*** Opening of Data shown ***

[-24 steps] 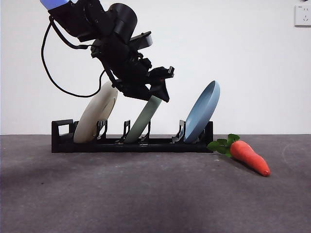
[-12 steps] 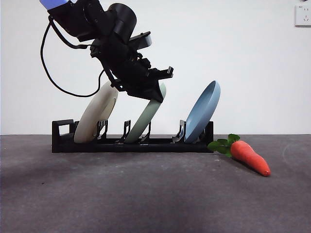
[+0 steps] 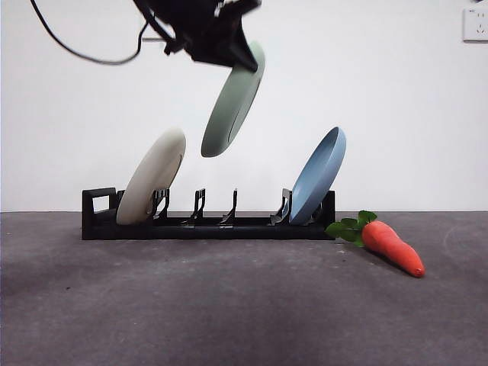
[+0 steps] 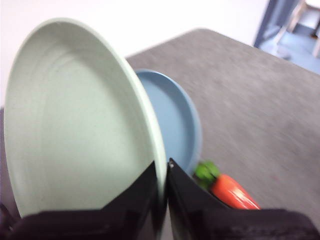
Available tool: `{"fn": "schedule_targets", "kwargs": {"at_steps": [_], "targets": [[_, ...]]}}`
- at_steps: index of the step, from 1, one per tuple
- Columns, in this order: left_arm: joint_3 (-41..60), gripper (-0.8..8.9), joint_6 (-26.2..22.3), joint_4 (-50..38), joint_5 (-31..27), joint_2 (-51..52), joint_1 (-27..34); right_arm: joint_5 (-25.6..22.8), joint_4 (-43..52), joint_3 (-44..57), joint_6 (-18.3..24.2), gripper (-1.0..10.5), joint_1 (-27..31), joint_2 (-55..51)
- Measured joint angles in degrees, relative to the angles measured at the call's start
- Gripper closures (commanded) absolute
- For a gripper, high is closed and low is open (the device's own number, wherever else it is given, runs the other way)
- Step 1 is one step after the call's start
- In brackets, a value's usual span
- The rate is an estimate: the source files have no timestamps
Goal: Take the green plate from the plate rack,put the plate on the table,take the carrot from the table,put the carrot in the plate
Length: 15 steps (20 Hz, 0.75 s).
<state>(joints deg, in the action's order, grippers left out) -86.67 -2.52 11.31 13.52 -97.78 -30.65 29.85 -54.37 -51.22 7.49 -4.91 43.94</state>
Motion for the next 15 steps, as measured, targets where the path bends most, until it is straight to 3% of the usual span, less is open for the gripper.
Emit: {"fn": "schedule_targets", "kwargs": {"at_steps": [4,7,9,11,15], "targets": [[0.0,8.19,-3.19,14.43,-1.84,8.35,-5.55,0.0,0.0,0.0,-0.33,3.5,0.0,0.0],[-0.22,8.19,-8.39,27.36,-11.23,12.26,-10.95,0.0,0.0,0.0,-0.96,3.5,0.0,0.0],[-0.09,8.19,-11.26,34.8,-14.43,11.93,-13.73,0.02,0.0,0.0,-1.09,3.5,0.0,-0.02],[1.92,8.19,-12.61,35.71,-16.85,11.85,-16.39,0.0,0.0,0.0,-1.25,3.5,0.0,-0.02],[12.74,8.19,-13.6,29.18,-24.3,11.85,-22.82,0.0,0.0,0.0,-1.27,3.5,0.0,-0.02]]}}
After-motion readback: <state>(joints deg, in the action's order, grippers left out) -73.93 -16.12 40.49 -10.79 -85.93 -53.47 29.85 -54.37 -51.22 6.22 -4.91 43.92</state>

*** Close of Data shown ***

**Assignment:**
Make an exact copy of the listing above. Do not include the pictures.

**Task result:**
[-24 steps] 
[-12 steps] 
[+0 steps] 
[+0 steps] 
Available tool: `{"fn": "schedule_targets", "kwargs": {"at_steps": [_], "targets": [[_, ...]]}}`
- at_steps: index of the step, from 1, one per tuple
- Columns, in this order: left_arm: joint_3 (-41..60), gripper (-0.8..8.9), joint_6 (-26.2..22.3), joint_4 (-50..38), joint_5 (-31..27), joint_2 (-51..52), joint_1 (-27..34); right_arm: joint_5 (-25.6..22.8), joint_4 (-43..52), joint_3 (-44..57), joint_6 (-18.3..24.2), gripper (-1.0..10.5), joint_1 (-27..31), joint_2 (-55..51)
- Measured joint angles in degrees, relative to the angles measured at the call's start
- Gripper closures (commanded) absolute
- For a gripper, high is closed and low is open (the device's own number, wherever else it is given, runs the other way)
- Step 1 is one step after the call's start
- In brackets, a value's usual span
- The rate is an estimate: the source files have no timestamps
Goal: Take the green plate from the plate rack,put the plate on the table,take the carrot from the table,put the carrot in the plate
Length: 15 steps (20 Hz, 0.75 s).
<state>(joints deg, in the action's order, grippers left out) -86.67 -2.52 11.31 13.52 -97.78 -30.65 29.85 -54.37 -51.22 7.49 -4.91 43.94</state>
Motion for the next 15 steps, as measured, targets where the path bends most, until it is straight to 3% of the usual span, less is open for the gripper.
Emit: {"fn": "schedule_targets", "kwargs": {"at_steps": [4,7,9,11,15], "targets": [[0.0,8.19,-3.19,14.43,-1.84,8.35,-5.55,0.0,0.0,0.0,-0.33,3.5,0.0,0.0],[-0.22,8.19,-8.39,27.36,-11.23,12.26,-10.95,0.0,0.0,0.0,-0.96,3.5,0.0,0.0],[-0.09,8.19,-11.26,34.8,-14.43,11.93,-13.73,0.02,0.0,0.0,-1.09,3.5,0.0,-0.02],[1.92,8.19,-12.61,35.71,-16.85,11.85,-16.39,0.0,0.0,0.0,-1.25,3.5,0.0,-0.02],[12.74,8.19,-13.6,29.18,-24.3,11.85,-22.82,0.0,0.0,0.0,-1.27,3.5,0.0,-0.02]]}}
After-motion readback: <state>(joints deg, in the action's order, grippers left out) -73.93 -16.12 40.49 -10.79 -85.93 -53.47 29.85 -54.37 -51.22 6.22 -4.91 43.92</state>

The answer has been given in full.